**ASSIGNED TASK:** Write out each entry again. Keep every word exactly as it is.

**Source records:**
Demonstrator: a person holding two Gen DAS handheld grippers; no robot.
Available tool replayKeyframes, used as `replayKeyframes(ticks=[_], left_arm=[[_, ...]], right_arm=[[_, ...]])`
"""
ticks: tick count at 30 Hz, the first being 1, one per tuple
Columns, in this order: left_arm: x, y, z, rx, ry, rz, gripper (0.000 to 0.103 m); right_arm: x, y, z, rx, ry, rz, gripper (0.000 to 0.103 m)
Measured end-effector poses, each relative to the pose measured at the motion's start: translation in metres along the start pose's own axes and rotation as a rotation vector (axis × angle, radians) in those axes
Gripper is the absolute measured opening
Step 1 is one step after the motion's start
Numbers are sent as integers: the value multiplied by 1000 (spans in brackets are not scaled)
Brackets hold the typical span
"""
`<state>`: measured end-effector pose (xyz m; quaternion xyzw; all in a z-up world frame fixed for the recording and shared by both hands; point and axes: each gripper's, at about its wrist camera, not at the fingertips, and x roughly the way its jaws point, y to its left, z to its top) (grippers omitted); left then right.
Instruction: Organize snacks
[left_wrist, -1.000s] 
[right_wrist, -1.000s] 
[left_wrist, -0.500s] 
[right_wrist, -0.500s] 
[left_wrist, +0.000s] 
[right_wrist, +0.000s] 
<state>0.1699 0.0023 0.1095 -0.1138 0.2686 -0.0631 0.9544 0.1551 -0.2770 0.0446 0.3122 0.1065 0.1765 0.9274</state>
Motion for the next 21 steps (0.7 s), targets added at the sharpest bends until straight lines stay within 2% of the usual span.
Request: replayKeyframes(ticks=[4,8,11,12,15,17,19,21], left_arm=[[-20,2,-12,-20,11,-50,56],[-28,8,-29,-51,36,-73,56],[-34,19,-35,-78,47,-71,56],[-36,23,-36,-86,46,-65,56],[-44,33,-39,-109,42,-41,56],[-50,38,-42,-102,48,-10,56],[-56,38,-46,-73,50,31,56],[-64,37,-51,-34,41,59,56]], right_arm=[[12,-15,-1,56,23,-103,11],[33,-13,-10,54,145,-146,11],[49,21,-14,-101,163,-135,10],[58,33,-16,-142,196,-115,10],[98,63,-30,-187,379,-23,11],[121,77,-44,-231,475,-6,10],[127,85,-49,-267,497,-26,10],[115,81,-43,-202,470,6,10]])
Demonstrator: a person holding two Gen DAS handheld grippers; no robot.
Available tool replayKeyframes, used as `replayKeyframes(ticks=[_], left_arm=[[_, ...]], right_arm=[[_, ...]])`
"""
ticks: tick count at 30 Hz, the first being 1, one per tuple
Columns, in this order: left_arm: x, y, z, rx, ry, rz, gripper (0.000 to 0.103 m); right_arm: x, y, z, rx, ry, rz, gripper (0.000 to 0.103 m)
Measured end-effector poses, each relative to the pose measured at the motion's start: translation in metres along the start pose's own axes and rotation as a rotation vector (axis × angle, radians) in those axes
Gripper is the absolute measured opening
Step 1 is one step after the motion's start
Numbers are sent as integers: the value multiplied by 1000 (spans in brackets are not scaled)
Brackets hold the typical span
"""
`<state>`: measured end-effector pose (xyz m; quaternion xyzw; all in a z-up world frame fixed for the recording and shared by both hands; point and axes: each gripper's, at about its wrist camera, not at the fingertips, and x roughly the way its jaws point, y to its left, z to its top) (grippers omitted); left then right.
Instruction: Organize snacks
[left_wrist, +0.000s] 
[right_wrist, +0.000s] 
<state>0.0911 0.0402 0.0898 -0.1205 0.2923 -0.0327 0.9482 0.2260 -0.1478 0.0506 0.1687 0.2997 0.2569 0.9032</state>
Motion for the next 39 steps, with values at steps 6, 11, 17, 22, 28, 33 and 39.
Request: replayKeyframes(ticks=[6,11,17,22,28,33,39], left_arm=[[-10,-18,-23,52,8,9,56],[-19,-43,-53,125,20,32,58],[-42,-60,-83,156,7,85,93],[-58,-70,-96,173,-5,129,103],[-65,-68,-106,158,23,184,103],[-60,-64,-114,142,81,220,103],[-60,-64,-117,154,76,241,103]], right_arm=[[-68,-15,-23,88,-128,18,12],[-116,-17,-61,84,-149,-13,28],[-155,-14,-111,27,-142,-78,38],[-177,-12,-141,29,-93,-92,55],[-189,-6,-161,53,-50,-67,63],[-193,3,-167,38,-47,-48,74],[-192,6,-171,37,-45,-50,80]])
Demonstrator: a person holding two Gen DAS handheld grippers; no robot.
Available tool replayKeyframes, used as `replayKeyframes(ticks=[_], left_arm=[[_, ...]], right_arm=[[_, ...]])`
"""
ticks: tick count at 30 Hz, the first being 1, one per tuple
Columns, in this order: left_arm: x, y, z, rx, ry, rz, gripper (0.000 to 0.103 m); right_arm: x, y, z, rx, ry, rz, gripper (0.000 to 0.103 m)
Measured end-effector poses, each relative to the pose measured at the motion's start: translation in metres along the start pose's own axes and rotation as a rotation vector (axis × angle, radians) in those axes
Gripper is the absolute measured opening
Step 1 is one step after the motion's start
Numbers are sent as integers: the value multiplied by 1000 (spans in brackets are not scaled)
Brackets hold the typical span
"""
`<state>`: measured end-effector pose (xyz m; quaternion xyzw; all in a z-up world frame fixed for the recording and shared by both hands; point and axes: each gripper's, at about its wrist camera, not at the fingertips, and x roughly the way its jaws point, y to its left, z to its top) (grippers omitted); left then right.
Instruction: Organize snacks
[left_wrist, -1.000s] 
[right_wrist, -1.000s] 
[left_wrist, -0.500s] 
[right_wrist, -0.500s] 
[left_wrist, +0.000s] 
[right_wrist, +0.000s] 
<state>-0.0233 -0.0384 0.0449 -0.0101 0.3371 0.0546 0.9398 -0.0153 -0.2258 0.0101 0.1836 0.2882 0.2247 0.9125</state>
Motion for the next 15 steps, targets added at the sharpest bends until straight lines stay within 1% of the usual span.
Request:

**ANSWER TO THE PROBLEM:**
Demonstrator: a person holding two Gen DAS handheld grippers; no robot.
Available tool replayKeyframes, used as `replayKeyframes(ticks=[_], left_arm=[[_, ...]], right_arm=[[_, ...]])`
"""
ticks: tick count at 30 Hz, the first being 1, one per tuple
Columns, in this order: left_arm: x, y, z, rx, ry, rz, gripper (0.000 to 0.103 m); right_arm: x, y, z, rx, ry, rz, gripper (0.000 to 0.103 m)
Measured end-effector poses, each relative to the pose measured at the motion's start: translation in metres along the start pose's own axes and rotation as a rotation vector (axis × angle, radians) in those axes
Gripper is the absolute measured opening
Step 1 is one step after the motion's start
Numbers are sent as integers: the value multiplied by 1000 (spans in brackets are not scaled)
Brackets hold the typical span
"""
`<state>`: measured end-effector pose (xyz m; quaternion xyzw; all in a z-up world frame fixed for the recording and shared by both hands; point and axes: each gripper's, at about its wrist camera, not at the fingertips, and x roughly the way its jaws point, y to its left, z to its top) (grippers omitted); left then right.
Instruction: Organize snacks
[left_wrist, -1.000s] 
[right_wrist, -1.000s] 
[left_wrist, -0.500s] 
[right_wrist, -0.500s] 
[left_wrist, +0.000s] 
[right_wrist, +0.000s] 
<state>0.1699 0.0023 0.1095 -0.1138 0.2686 -0.0631 0.9544 0.1551 -0.2770 0.0446 0.3122 0.1065 0.1765 0.9274</state>
Motion for the next 21 steps (0.7 s), targets added at the sharpest bends until straight lines stay within 2% of the usual span.
Request: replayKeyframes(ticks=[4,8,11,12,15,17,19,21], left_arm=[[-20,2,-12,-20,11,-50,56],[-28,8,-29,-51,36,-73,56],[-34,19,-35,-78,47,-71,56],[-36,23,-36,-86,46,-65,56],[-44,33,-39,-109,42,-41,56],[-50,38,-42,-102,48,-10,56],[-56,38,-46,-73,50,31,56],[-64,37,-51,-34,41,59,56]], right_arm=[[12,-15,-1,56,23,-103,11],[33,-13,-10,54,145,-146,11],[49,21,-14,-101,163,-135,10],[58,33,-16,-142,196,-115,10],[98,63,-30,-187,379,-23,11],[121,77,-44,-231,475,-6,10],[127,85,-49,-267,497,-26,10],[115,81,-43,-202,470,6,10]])
Demonstrator: a person holding two Gen DAS handheld grippers; no robot.
Available tool replayKeyframes, used as `replayKeyframes(ticks=[_], left_arm=[[_, ...]], right_arm=[[_, ...]])`
"""
ticks: tick count at 30 Hz, the first being 1, one per tuple
Columns, in this order: left_arm: x, y, z, rx, ry, rz, gripper (0.000 to 0.103 m); right_arm: x, y, z, rx, ry, rz, gripper (0.000 to 0.103 m)
Measured end-effector poses, each relative to the pose measured at the motion's start: translation in metres along the start pose's own axes and rotation as a rotation vector (axis × angle, radians) in those axes
Gripper is the absolute measured opening
Step 1 is one step after the motion's start
Numbers are sent as integers: the value multiplied by 1000 (spans in brackets are not scaled)
Brackets hold the typical span
"""
`<state>`: measured end-effector pose (xyz m; quaternion xyzw; all in a z-up world frame fixed for the recording and shared by both hands; point and axes: each gripper's, at about its wrist camera, not at the fingertips, and x roughly the way its jaws point, y to its left, z to its top) (grippers omitted); left then right.
Instruction: Organize snacks
[left_wrist, +0.000s] 
[right_wrist, +0.000s] 
<state>0.0911 0.0402 0.0898 -0.1205 0.2923 -0.0327 0.9482 0.2260 -0.1478 0.0506 0.1687 0.2997 0.2569 0.9032</state>
Motion for the next 39 steps, with values at steps 6, 11, 17, 22, 28, 33 and 39.
Request: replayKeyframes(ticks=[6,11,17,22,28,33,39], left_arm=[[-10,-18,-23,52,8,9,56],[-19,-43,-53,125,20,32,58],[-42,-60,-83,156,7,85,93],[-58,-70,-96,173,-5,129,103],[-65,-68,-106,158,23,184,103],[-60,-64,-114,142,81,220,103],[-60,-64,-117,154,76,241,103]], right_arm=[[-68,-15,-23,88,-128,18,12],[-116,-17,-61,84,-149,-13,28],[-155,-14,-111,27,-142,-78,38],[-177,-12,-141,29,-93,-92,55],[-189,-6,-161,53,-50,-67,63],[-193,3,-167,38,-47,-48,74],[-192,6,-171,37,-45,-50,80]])
Demonstrator: a person holding two Gen DAS handheld grippers; no robot.
Available tool replayKeyframes, used as `replayKeyframes(ticks=[_], left_arm=[[_, ...]], right_arm=[[_, ...]])`
"""
ticks: tick count at 30 Hz, the first being 1, one per tuple
Columns, in this order: left_arm: x, y, z, rx, ry, rz, gripper (0.000 to 0.103 m); right_arm: x, y, z, rx, ry, rz, gripper (0.000 to 0.103 m)
Measured end-effector poses, each relative to the pose measured at the motion's start: translation in metres along the start pose's own axes and rotation as a rotation vector (axis × angle, radians) in those axes
Gripper is the absolute measured opening
Step 1 is one step after the motion's start
Numbers are sent as integers: the value multiplied by 1000 (spans in brackets are not scaled)
Brackets hold the typical span
"""
`<state>`: measured end-effector pose (xyz m; quaternion xyzw; all in a z-up world frame fixed for the recording and shared by both hands; point and axes: each gripper's, at about its wrist camera, not at the fingertips, and x roughly the way its jaws point, y to its left, z to its top) (grippers omitted); left then right.
Instruction: Organize snacks
[left_wrist, -1.000s] 
[right_wrist, -1.000s] 
[left_wrist, -0.500s] 
[right_wrist, -0.500s] 
[left_wrist, +0.000s] 
[right_wrist, +0.000s] 
<state>-0.0233 -0.0384 0.0449 -0.0101 0.3371 0.0546 0.9398 -0.0153 -0.2258 0.0101 0.1836 0.2882 0.2247 0.9125</state>
Motion for the next 15 steps, targets added at the sharpest bends until straight lines stay within 1% of the usual span.
Request:

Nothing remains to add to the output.